Please set down, with no changes, every line of the material below from the one containing "The room's upward direction in" through the end. Skip the pictures.

** The records follows **

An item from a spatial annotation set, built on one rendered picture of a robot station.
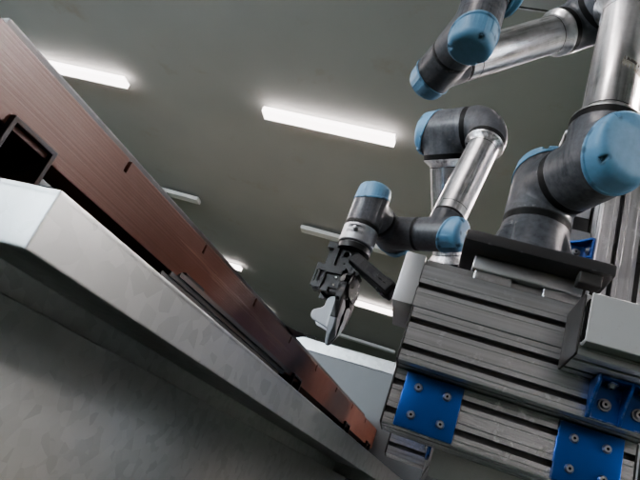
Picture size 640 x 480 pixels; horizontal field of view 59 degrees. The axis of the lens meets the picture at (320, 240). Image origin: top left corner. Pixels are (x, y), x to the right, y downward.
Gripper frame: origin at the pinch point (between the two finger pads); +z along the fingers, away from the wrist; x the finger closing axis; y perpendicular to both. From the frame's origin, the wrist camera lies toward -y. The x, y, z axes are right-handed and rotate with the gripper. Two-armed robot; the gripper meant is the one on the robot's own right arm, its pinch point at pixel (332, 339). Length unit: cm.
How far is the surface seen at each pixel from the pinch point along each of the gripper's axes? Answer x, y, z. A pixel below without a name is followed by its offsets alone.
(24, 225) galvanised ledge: 84, -15, 20
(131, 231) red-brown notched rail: 58, 4, 9
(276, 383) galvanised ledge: 54, -16, 19
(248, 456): 16.7, 0.6, 25.2
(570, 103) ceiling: -216, -27, -254
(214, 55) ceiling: -194, 249, -254
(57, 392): 60, 0, 26
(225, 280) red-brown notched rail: 36.9, 4.5, 5.4
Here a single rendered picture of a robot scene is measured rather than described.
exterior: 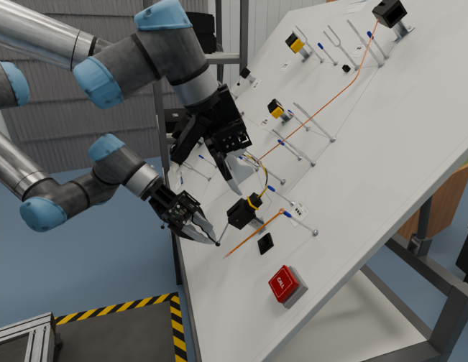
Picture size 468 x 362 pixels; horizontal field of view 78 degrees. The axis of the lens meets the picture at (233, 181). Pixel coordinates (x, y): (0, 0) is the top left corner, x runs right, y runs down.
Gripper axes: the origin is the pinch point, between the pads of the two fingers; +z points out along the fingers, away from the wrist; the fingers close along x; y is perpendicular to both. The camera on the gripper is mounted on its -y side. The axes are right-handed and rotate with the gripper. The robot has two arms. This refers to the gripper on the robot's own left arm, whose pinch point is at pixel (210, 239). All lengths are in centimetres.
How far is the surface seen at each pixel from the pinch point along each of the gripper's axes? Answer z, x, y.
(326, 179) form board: 7.5, 22.2, 21.8
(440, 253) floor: 178, 125, -86
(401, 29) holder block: -1, 61, 32
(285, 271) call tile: 9.8, 0.0, 22.6
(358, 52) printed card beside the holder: -3, 61, 20
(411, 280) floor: 154, 84, -79
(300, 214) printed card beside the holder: 8.7, 13.6, 17.8
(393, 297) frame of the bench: 57, 22, 2
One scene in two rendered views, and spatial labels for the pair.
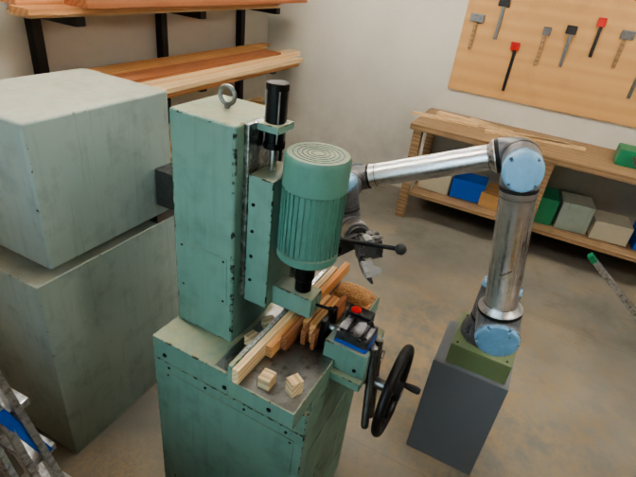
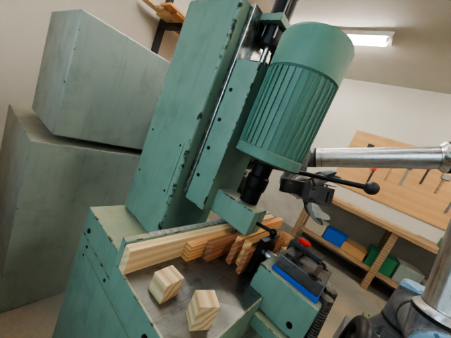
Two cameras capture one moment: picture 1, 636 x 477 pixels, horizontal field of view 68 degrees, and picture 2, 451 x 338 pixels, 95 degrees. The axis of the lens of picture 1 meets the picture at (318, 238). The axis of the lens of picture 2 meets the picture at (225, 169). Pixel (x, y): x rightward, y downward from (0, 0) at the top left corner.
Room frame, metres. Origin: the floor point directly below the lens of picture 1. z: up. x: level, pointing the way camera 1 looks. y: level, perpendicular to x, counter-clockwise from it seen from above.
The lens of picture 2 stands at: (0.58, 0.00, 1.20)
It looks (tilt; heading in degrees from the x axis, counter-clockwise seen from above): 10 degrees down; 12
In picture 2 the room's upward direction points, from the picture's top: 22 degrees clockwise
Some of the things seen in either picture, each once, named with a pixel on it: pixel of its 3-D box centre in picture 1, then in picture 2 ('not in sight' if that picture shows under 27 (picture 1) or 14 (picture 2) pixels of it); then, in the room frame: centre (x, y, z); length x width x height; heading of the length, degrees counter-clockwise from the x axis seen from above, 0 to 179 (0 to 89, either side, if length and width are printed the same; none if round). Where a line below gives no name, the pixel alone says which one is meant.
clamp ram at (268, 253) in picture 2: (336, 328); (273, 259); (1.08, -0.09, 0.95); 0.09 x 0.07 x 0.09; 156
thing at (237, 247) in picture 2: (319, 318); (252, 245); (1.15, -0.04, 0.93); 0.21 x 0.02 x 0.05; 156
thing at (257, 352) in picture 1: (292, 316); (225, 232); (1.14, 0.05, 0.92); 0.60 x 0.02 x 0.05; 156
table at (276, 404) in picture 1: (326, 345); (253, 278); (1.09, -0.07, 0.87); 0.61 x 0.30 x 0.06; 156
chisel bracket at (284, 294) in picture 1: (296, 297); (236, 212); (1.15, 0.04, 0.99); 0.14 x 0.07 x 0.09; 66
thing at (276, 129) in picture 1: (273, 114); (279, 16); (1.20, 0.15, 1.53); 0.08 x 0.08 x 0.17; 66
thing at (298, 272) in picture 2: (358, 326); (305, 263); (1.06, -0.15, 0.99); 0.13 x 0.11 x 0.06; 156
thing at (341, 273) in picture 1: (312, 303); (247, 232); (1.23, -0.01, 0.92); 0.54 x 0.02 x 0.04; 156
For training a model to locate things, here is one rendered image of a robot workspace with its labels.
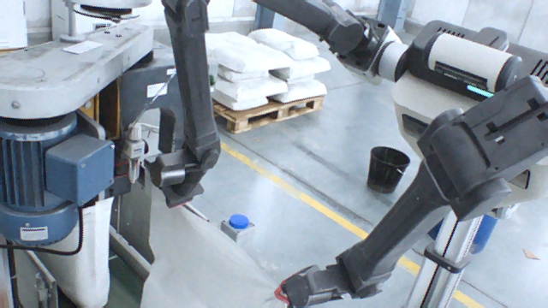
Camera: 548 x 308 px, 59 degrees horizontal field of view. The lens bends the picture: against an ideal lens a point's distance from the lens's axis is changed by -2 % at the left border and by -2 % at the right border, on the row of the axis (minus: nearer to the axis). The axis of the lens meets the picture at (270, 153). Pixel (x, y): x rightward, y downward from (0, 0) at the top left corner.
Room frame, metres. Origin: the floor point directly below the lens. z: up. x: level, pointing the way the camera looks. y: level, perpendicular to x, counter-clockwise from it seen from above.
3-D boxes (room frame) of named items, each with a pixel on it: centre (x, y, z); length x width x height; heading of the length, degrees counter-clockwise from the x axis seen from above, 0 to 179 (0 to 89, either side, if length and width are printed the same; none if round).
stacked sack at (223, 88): (4.02, 0.30, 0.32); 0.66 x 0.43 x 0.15; 142
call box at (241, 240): (1.25, 0.06, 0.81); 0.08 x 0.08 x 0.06; 50
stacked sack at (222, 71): (4.12, 0.49, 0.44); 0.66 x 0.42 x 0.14; 44
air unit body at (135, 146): (1.03, 0.32, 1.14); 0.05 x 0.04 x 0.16; 140
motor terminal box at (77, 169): (0.74, 0.33, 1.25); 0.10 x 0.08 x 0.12; 165
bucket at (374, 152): (3.24, -0.85, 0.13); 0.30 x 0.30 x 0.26
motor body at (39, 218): (0.76, 0.43, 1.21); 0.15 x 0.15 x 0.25
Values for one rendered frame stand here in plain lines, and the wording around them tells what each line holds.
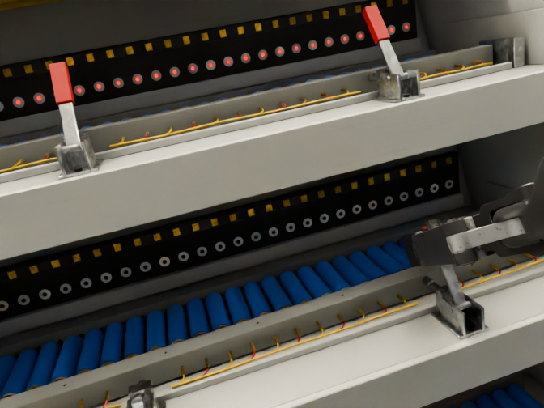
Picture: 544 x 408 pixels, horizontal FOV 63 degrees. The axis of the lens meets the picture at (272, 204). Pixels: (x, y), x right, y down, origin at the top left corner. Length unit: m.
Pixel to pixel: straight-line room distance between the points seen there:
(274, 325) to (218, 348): 0.05
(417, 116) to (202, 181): 0.18
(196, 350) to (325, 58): 0.36
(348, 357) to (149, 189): 0.21
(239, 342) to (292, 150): 0.17
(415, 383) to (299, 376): 0.09
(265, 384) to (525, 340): 0.22
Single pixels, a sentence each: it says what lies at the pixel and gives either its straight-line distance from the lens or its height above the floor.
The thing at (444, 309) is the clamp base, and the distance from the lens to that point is 0.42.
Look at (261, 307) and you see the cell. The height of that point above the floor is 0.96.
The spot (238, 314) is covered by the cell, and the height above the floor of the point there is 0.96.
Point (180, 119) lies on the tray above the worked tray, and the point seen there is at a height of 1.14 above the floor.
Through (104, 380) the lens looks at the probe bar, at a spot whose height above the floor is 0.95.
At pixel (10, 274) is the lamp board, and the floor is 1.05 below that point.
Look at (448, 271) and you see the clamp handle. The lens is 0.41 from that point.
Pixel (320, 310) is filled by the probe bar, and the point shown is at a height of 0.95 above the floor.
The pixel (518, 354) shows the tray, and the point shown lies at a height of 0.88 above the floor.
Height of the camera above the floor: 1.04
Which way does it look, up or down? 1 degrees up
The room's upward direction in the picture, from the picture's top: 15 degrees counter-clockwise
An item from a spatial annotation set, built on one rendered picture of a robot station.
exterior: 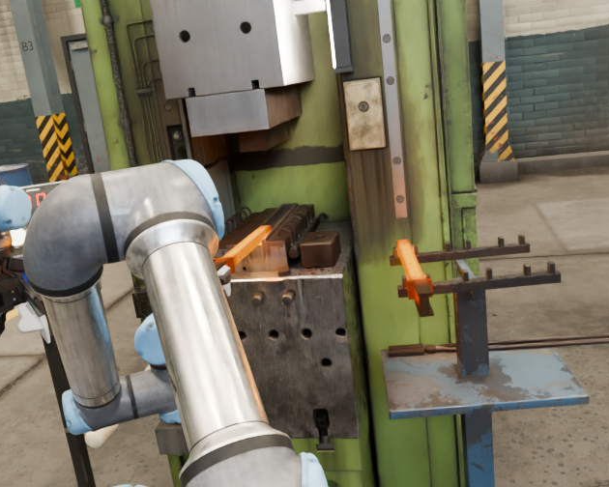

** End of The records **

■ **Final answer**:
The room's upward direction in the picture, from the picture's top: 15 degrees counter-clockwise
An item from a spatial annotation set, built on one rendered picture of a robot station.
exterior: 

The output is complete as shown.